» **What you should do**
The records follow. Retype them without a single change.

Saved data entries

☆ ☆ ☆ ☆ ☆ ☆ ☆

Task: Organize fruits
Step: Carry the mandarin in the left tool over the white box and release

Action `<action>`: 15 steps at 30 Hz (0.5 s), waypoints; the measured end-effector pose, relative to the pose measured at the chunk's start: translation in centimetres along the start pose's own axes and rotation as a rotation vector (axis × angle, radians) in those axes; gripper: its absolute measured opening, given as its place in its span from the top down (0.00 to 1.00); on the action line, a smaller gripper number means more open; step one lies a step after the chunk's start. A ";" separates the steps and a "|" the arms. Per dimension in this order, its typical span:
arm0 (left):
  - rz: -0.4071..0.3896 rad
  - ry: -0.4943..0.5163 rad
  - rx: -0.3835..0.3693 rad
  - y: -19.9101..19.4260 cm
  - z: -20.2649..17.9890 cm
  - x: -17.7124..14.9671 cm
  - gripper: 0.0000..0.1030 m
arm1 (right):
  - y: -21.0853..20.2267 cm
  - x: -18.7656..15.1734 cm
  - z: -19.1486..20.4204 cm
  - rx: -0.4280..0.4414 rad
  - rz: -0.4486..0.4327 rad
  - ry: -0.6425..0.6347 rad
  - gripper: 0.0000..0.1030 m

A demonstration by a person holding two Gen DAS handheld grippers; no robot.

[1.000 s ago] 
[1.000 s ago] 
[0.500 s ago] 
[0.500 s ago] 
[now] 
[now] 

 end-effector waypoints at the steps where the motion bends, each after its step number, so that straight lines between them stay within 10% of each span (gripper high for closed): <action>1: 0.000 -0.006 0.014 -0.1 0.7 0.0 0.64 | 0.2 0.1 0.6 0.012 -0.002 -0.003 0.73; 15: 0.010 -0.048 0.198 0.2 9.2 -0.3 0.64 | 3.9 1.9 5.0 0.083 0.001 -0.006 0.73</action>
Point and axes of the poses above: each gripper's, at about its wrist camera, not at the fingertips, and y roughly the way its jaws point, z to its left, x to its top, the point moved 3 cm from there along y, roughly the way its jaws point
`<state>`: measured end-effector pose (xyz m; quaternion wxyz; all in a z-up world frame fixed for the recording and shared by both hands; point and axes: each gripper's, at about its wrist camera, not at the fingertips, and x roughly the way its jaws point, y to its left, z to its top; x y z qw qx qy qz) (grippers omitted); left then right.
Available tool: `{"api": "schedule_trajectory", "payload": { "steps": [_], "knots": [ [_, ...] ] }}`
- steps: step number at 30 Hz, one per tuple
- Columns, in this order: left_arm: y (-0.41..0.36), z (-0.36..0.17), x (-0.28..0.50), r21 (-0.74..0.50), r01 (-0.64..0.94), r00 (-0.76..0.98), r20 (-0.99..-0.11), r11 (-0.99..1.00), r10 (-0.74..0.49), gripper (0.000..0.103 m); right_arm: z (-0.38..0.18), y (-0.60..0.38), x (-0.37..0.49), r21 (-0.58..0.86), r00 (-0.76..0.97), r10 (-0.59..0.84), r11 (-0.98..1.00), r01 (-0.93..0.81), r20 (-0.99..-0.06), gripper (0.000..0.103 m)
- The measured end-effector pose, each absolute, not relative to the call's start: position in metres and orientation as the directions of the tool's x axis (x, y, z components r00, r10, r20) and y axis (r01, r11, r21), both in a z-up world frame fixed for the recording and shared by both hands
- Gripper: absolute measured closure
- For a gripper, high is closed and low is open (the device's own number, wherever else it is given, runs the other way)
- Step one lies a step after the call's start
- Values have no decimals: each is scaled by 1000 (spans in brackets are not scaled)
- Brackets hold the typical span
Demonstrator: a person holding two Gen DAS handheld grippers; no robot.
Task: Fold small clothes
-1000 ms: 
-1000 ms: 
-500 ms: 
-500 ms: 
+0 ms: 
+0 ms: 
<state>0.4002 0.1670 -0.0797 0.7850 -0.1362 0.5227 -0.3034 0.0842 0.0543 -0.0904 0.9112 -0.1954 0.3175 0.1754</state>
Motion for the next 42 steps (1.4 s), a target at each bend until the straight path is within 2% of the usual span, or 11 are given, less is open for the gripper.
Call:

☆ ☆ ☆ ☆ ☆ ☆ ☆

» **Written answer**
Task: Organize fruits
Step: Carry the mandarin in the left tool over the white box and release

Action `<action>`: 15 steps at 30 Hz (0.5 s), waypoints; the measured end-effector pose, relative to the pose measured at the chunk's start: translation in centimetres along the start pose's own axes and rotation as a rotation vector (axis × angle, radians) in those axes; gripper: its absolute measured opening, given as its place in its span from the top down (0.00 to 1.00); on the action line, a smaller gripper number means more open; step one lies a step after the chunk's start. A ";" separates the steps and a "|" the arms. Per dimension in this order, its typical span:
arm0 (left):
  - rz: -0.4071..0.3896 rad
  - ry: -0.4943..0.5163 rad
  - rx: -0.3835..0.3693 rad
  - y: -19.9101..19.4260 cm
  - z: -20.2649..17.9890 cm
  - x: -17.7124..14.9671 cm
  - gripper: 0.0000..0.1030 m
arm1 (right):
  - y: -21.0853..20.2267 cm
  - x: -18.7656..15.1734 cm
  - z: -19.1486..20.4204 cm
  - rx: -0.4280..0.4414 rad
  - rz: -0.4486..0.4327 rad
  - ry: -0.6425..0.6347 rad
  - gripper: 0.0000..0.1030 m

A demonstration by a person holding two Gen DAS handheld grippers; no robot.

[1.000 s ago] 
[1.000 s ago] 
[0.500 s ago] 
[0.500 s ago] 
[now] 
[now] 

 end-effector waypoints at the steps where the motion bends, each after its step number, so that straight lines between them stay within 10% of each span (gripper high for closed): <action>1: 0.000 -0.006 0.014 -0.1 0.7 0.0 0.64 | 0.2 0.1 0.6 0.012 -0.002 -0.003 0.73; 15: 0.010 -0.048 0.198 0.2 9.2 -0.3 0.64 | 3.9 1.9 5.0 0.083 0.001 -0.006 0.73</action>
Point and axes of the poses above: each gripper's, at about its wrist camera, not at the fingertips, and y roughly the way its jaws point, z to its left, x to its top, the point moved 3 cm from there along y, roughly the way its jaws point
`<state>`: measured end-effector pose (xyz m; quaternion wxyz; all in a z-up world frame fixed for the recording and shared by both hands; point and axes: each gripper's, at about its wrist camera, not at the fingertips, and x roughly the way its jaws point, y to its left, z to its top; x y z qw qx qy qz) (grippers omitted); left then right.
Available tool: `{"api": "schedule_trajectory", "payload": { "steps": [_], "knots": [ [_, ...] ] }}`
- steps: step number at 30 Hz, one per tuple
- Columns, in this order: left_arm: y (-0.41..0.36), z (-0.36..0.17), x (-0.28..0.50), r21 (-0.74..0.50), r01 (-0.64..0.94), r00 (-0.76..0.98), r20 (-0.99..-0.11), r11 (-0.99..1.00), r10 (-0.74..0.49), gripper (0.000..0.103 m); right_arm: z (-0.38..0.18), y (-0.60..0.38), x (-0.37..0.49), r21 (-0.58..0.86), r00 (-0.76..0.97), r10 (-0.59..0.84), r11 (-0.98..1.00), r01 (-0.93..0.81), r20 (-0.99..-0.06), gripper (0.000..0.103 m)
- The measured end-effector pose, each absolute, not relative to the call's start: position in metres and orientation as the directions of the tool's x axis (x, y, z components r00, r10, r20) and y axis (r01, r11, r21), both in a z-up world frame fixed for the recording and shared by both hands
- Gripper: absolute measured closure
- For a gripper, high is closed and low is open (the device's own number, wherever else it is given, runs the other way)
- Step one lies a step after the call's start
- Values have no decimals: each is scaled by 1000 (spans in brackets are not scaled)
- Brackets hold the typical span
Demonstrator: a person holding two Gen DAS handheld grippers; no robot.
Task: Fold small clothes
-1000 ms: 
-1000 ms: 
-500 ms: 
-500 ms: 
+0 ms: 
+0 ms: 
<state>0.4002 0.1670 -0.0797 0.7850 -0.1362 0.5227 -0.3034 0.0842 0.0543 -0.0904 0.9112 -0.1954 0.3175 0.1754</state>
Motion for the next 42 steps (1.4 s), a target at each bend until the straight path is within 2% of the usual span, or 11 are given, less is open for the gripper.
Call:

The response to this exercise is now complete.